Edible, delicious mushrooms are transforming lives in eastern Malaysia, empowering women to carve a new future for themselves and their families.

In Malaysia’s state of Terengganu, entrepreneurs Wan Naimah Wan Mat Ali and Noridah Ibrahim are building small businesses growing and selling edible mushrooms. Money generated by these unique ventures is helping put their children through university and convincing a growing number of consumers that fungi can make for delicious food.

The small businesses launched by Naimah and Noridah are backed by an economic empowerment program partly funded by ExxonMobil and the Sultan Mizan Royal Foundation; the initiative seeks to improve the quality of life of local women by providing them the skills and materials to launch their own successful businesses selling and growing mushrooms.

Prior to launching her small business, Naimah worked at a local bank. The possibility to move beyond a 9-to-5 job and build a business that will provide financial independence convinced her to make the entrepreneurial jump.

For Noridah, one hurdle she faced was overcoming the popular perception that mushrooms are poisonous. She said this misperception was her biggest challenge.

To change this view, she crafted a deep-fried mushroom recipe. Noridah’s children would then share fried delicacies with friends at school. The free samples helped build a small but dedicated market for her mushrooms.

However, Noridah’s real triumph happened at her daughter Aznia’s wedding, where she created a special turmeric mushroom curry. Encouraged by the success of this dish, she continued experimenting, tweaking the famous Malaysian rendang dish by using mushrooms instead of chicken or beef.

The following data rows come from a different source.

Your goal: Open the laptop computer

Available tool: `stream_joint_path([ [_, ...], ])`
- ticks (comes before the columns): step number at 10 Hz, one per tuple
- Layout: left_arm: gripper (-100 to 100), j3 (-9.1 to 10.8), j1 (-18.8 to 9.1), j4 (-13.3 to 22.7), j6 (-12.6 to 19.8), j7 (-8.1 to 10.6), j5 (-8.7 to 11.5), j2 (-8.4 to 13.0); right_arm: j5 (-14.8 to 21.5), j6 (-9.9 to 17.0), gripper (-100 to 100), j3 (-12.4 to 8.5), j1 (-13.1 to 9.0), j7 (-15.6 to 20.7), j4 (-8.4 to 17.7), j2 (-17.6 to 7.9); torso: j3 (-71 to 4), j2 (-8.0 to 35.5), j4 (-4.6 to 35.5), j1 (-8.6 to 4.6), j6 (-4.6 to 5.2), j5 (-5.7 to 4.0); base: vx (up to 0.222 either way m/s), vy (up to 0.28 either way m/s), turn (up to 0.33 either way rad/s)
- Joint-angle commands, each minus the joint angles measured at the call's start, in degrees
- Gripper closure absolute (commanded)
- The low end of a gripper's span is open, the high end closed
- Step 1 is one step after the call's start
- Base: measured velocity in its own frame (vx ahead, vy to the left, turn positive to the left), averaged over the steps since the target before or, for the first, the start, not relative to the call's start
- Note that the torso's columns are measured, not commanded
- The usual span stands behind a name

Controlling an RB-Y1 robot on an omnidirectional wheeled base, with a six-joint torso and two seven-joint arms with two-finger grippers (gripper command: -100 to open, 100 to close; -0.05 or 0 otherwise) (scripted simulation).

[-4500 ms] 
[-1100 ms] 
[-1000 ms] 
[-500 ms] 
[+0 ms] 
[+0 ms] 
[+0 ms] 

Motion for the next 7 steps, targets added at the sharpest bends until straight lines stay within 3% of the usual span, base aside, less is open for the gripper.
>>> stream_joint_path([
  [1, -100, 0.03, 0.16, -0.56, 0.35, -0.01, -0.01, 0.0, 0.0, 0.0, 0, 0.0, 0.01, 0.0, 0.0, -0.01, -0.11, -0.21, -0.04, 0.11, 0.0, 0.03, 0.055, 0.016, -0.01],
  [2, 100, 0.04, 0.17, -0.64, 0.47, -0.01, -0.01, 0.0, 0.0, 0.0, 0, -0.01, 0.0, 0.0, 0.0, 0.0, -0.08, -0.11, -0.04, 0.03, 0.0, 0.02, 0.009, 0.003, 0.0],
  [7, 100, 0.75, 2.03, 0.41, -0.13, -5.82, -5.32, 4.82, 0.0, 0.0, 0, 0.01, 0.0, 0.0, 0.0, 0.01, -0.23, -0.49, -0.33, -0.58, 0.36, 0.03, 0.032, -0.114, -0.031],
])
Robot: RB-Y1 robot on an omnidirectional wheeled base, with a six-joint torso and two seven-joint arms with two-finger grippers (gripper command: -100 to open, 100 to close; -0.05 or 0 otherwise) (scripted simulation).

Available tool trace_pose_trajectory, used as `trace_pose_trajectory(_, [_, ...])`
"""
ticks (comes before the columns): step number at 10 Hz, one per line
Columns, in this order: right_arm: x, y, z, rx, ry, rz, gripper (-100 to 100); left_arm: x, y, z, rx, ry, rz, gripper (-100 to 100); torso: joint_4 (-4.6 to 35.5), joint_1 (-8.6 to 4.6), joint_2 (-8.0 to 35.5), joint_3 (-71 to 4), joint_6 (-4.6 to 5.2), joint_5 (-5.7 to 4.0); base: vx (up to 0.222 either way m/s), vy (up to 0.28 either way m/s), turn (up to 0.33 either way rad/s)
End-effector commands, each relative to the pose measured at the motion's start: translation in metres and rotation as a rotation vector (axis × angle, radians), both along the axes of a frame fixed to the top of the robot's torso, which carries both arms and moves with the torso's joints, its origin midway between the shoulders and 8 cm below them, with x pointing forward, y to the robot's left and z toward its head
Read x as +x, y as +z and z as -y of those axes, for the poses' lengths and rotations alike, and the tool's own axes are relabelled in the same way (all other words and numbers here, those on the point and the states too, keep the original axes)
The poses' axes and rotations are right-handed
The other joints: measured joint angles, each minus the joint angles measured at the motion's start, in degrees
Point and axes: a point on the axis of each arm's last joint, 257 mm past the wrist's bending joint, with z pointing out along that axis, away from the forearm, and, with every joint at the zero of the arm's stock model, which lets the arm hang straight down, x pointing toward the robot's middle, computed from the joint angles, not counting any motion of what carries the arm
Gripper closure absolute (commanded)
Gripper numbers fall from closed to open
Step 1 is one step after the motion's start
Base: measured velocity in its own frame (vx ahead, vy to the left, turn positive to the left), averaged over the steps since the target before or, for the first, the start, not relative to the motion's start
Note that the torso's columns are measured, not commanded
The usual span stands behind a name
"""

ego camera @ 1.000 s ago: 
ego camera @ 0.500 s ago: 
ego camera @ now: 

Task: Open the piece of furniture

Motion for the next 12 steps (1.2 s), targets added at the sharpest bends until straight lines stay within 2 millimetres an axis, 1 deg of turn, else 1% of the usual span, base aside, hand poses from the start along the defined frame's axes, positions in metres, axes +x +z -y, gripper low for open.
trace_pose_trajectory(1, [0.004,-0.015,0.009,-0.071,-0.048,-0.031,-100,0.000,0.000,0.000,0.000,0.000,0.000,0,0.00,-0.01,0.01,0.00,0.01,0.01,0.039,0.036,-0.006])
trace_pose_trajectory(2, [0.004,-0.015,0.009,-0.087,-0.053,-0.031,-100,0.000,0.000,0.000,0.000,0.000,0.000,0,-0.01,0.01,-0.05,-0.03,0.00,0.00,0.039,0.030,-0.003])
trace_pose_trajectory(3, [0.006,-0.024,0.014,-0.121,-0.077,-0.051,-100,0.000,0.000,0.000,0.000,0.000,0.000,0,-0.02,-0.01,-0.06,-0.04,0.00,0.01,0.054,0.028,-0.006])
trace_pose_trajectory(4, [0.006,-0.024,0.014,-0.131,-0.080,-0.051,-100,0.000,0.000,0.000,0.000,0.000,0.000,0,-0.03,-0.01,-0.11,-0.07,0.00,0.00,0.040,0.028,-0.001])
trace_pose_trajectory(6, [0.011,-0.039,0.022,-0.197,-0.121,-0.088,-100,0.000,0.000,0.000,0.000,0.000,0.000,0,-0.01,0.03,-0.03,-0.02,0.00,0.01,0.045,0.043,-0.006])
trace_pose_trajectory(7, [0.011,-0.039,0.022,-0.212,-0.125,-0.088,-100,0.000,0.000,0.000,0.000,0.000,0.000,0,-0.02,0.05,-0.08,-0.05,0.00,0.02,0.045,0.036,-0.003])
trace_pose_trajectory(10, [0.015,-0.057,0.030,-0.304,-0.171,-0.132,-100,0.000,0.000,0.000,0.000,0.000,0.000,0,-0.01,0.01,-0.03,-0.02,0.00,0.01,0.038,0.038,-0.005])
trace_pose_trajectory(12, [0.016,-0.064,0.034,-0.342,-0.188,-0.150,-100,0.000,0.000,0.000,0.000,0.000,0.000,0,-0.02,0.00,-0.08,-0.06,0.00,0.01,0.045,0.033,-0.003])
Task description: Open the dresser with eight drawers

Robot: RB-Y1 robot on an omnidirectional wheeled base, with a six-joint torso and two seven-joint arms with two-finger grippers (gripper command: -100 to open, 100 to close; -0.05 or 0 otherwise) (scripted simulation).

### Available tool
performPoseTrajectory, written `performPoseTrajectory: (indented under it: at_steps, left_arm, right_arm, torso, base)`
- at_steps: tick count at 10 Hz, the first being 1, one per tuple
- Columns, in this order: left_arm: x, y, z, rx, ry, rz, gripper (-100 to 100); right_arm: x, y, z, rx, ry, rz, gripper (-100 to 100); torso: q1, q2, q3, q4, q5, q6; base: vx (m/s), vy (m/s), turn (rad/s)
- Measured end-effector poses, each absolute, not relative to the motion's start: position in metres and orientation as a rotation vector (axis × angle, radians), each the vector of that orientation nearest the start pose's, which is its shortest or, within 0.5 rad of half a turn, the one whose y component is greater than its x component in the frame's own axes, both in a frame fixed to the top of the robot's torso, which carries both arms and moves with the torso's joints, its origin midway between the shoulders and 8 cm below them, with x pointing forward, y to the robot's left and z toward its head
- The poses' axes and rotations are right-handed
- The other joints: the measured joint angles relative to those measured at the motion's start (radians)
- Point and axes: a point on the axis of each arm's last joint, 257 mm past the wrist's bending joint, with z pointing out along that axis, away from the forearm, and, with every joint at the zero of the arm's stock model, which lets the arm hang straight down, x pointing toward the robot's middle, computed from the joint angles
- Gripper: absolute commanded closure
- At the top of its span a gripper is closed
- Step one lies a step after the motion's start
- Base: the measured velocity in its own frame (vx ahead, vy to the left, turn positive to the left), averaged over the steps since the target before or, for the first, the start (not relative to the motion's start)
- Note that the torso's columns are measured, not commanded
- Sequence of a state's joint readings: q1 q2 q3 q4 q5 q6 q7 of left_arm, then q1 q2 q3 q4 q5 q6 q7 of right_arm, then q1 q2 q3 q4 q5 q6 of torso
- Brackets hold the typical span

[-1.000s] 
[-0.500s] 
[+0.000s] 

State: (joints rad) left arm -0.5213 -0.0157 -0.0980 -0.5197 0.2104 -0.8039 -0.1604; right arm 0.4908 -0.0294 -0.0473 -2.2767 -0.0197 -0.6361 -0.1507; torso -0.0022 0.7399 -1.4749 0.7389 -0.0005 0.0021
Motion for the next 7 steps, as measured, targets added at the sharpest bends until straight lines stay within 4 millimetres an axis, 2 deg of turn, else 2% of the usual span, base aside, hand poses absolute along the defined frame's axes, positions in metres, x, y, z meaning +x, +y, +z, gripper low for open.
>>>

Since then, local catering companies have included her recipe in their menus – even ordering mushrooms from her to feed the new demand. She even got to serve her mushroom rendang at an event hosted by the local ruler, Sultan Mizan Zainal Abidin.

“This changed my life … for the first few months when I was harvesting, I was actually crying,”  the single mother said.

“Funds from the mushrooms helped me to pay for school for my children and send three of them to university.”

Her daughter Aznia has followed in her entrepreneurial footsteps, helping her mother expand the business by adding beauty products made from honey harvested from native stingless bees to their offerings.

Across Terengganu, more than 250 women have now completed the program, with ExxonMobil contributing over $US250,000 to support the initiative.

Follow Naimah and Noridah’s journeys below as they build their business and showcase their success.

Delicious, edible mushrooms are transforming Naimah’s life and improving the lives of those around her, providing jobs and training for local women and girls.

Naimah uses all of her mushrooms, selling the best-looking ones and turning the others into chilli sauces and seasoning.

She plays music and talks to her mushrooms, believing it “infuses them with power” and improves the taste.

Noridah’s mushroom business has created jobs for local women; she’s also been able to finance her daughters’ university education.

Noridah began her entrepreneurial journey at the Building Entrepreneurial Capacity – Mushroom Cultivation Project, where she learned to grow and market mushrooms and was given the resources to start her business. These mushrooms were grown en masse in racks and could be harvested within a few months.

Noridah said the hardest part of the business was changing the belief these mushrooms were poisonous. Her deep-fried mushroom dish helped switch that perception.

Noridah’s unique mushroom rendang dish fueled demand for her mushrooms.

Noridah served her food to the local sultan, marking one of many high points for her business.